30
May

An autop Django template filter

autop is a script that was first written for WordPress by Matt Mullenweg (the WordPress founder). All WordPress blog posts are filtered using wpautop() (unless you install an additional plug-in to disable the filter). The function was also ported to Drupal, and it's enabled by default when entering body text into Drupal nodes. As far as I'm aware, autop has never been ported to a language other than PHP. Until now.

In the process of migrating this site from Drupal to Django, I was surprised to discover that not only Django, but also Python in general, lacks any linebreak filtering function (official or otherwise) that's anywhere near as intelligent as autop. The built-in Django linebreaks filter converts all single newlines to <br /> tags, and all double newlines to <p> tags, completely irrespective of HTML block elements such as <code> and <script>. This was a fairly major problem for me, as I was migrating a lot of old content over from Drupal, and that content was all formatted in autop style. Plus, I'm used to writing content in that way, and I'd like to continue writing content in that way, whether I'm in a PHP environment or not.

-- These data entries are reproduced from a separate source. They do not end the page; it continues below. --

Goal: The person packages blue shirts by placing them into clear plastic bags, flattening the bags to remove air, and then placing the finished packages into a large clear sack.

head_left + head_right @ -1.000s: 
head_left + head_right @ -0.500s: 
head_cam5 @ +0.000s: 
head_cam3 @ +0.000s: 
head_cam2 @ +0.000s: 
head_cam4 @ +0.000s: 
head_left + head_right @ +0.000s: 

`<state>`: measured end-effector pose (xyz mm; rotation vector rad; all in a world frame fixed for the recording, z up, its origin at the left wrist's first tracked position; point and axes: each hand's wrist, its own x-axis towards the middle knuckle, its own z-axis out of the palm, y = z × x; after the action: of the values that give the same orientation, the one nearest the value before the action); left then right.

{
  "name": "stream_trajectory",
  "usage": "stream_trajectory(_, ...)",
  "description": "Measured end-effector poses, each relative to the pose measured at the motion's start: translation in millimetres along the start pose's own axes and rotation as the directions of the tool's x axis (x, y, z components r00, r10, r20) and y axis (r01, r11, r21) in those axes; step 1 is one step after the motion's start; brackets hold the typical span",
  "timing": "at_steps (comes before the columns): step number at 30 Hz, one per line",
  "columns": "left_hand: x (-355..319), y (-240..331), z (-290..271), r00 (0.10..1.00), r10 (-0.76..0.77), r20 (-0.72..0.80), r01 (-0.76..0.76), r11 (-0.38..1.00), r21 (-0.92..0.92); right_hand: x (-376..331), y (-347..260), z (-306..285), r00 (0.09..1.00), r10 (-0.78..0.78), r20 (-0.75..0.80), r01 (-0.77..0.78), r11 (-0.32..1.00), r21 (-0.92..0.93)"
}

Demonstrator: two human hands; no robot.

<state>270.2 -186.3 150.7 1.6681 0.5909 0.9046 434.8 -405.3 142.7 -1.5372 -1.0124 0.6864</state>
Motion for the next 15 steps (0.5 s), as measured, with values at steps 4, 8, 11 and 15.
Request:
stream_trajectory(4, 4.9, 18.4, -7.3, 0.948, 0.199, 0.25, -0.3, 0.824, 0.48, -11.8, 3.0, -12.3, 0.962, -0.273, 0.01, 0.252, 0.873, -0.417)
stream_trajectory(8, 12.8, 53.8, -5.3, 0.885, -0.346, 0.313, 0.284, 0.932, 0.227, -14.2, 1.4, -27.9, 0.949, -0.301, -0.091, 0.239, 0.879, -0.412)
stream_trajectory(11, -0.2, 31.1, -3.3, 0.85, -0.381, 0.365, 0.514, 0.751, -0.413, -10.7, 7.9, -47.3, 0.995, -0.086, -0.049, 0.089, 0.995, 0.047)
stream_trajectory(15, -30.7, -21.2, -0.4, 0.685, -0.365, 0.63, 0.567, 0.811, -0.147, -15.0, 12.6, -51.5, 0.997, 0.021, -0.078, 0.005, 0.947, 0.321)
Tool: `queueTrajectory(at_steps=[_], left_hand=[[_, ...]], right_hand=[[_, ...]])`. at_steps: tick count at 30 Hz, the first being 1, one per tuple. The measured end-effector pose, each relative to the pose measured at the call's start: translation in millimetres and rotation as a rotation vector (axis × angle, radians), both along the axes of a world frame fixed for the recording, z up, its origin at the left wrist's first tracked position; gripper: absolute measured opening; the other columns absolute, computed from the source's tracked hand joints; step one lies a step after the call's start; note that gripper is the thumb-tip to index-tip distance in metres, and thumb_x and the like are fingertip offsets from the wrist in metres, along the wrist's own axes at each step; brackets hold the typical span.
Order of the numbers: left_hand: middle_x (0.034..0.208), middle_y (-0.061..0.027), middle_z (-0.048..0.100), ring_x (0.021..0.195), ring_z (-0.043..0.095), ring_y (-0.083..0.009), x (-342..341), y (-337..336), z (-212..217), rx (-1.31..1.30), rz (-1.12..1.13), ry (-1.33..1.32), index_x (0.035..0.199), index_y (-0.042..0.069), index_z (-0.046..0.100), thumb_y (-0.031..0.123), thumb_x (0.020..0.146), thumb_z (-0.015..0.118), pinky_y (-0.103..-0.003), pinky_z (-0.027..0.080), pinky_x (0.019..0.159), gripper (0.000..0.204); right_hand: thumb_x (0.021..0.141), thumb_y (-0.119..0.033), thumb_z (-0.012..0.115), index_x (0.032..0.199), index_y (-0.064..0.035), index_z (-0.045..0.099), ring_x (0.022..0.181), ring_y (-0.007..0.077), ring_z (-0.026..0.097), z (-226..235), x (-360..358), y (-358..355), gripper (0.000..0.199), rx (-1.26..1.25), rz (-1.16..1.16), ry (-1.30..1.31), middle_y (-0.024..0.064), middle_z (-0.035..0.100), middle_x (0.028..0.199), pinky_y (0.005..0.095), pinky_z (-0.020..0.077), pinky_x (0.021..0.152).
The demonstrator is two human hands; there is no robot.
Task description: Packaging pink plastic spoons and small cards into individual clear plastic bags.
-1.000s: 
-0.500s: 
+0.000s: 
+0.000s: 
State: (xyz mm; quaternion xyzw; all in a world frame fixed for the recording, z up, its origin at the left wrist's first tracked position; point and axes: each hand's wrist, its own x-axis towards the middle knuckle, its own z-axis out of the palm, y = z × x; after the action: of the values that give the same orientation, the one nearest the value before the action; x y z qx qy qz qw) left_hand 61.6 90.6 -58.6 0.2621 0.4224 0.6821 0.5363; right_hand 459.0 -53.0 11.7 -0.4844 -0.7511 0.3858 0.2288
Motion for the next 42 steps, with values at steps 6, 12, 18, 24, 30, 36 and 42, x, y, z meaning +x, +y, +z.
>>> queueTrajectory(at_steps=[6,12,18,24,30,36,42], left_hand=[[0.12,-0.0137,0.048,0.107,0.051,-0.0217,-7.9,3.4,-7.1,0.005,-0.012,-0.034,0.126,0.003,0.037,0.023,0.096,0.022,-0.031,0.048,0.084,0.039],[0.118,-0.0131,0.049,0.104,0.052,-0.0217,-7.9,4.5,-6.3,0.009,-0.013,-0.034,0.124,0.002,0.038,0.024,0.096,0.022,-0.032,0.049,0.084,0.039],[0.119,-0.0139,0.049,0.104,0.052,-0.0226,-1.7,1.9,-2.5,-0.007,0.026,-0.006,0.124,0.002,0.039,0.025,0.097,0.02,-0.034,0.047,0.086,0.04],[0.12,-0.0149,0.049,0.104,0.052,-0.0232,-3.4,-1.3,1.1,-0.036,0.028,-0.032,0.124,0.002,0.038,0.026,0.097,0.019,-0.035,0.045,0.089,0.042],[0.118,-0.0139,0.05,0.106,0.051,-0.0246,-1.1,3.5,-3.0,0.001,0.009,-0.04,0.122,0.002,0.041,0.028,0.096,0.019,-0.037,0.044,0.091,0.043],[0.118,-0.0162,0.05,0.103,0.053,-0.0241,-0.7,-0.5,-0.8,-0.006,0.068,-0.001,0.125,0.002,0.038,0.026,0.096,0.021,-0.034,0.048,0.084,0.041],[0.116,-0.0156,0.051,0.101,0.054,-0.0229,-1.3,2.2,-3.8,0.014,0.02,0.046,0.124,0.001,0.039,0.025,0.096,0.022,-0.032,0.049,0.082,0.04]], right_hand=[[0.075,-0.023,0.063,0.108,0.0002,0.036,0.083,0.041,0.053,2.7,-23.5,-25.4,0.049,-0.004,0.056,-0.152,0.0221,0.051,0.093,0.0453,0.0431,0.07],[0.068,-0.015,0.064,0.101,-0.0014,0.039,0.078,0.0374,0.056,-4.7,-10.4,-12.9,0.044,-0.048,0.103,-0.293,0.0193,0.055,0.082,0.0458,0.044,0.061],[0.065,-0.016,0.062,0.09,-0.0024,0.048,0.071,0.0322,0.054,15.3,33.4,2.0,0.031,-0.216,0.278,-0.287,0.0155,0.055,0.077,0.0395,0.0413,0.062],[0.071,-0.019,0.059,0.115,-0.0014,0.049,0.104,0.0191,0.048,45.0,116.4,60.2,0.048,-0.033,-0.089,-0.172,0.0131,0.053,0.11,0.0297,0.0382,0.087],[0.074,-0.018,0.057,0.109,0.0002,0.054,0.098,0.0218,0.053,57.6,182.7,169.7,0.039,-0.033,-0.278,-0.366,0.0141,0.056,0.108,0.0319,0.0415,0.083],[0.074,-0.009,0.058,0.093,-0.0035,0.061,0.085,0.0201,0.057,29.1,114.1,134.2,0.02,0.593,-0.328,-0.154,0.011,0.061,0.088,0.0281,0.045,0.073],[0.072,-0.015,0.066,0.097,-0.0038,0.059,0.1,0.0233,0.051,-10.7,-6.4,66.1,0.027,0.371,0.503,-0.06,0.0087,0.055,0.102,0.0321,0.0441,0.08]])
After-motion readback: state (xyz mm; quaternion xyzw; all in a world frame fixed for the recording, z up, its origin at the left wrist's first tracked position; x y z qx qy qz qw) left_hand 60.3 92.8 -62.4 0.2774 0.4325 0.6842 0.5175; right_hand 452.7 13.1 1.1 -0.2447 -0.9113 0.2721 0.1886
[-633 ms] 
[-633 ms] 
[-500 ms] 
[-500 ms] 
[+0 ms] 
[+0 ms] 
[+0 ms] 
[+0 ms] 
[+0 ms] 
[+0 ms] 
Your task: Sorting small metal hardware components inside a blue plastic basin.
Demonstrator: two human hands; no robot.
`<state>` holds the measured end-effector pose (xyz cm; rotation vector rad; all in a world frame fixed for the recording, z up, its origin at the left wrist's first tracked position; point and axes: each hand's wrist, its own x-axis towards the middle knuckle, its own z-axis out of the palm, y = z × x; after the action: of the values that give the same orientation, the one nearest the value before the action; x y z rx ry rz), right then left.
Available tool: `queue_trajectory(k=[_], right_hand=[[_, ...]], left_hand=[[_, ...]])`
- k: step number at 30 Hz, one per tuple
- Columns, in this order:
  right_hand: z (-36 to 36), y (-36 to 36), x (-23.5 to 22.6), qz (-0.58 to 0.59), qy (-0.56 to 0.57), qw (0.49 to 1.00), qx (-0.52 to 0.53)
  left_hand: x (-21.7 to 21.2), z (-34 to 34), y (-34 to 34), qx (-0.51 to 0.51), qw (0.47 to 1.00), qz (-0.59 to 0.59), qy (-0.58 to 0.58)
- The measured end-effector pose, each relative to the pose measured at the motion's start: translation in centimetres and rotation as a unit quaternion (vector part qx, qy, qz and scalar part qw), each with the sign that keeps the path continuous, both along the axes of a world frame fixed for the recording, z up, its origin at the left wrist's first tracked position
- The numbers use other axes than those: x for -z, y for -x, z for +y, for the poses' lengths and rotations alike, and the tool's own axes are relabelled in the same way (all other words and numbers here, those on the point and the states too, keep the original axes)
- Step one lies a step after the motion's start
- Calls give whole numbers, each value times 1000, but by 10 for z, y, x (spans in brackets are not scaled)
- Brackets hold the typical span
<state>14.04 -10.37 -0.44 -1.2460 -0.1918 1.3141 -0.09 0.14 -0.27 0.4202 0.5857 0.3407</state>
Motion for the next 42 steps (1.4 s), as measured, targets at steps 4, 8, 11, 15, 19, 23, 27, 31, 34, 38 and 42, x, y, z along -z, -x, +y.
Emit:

Therefore, I've ported Drupal's _filter_autop() function to Python, and implemented it as a Django template filter. From the limited testing I've done, the function appears to be working just as well in Django as it does in Drupal. You can find the function below.

import re
from django import template
from django.template.defaultfilters import force_escape, stringfilter
from django.utils.encoding import force_unicode
from django.utils.functional import allow_lazy
from django.utils.safestring import mark_safe


register = template.Library()


def autop_function(value):
    """
    Convert line breaks into <p> and <br> in an intelligent fashion.
    Originally based on: http://photomatt.net/scripts/autop
    
    Ported directly from the Drupal _filter_autop() function:
    http://api.drupal.org/api/function/_filter_autop
    """
    
    # All block level tags
    block = '(?:table|thead|tfoot|caption|colgroup|tbody|tr|td|th|div|dl|dd|dt|ul|ol|li|pre|select|form|blockquote|address|p|h[1-6]|hr)'

    # Split at <pre>, <script>, <style> and </pre>, </script>, </style> tags.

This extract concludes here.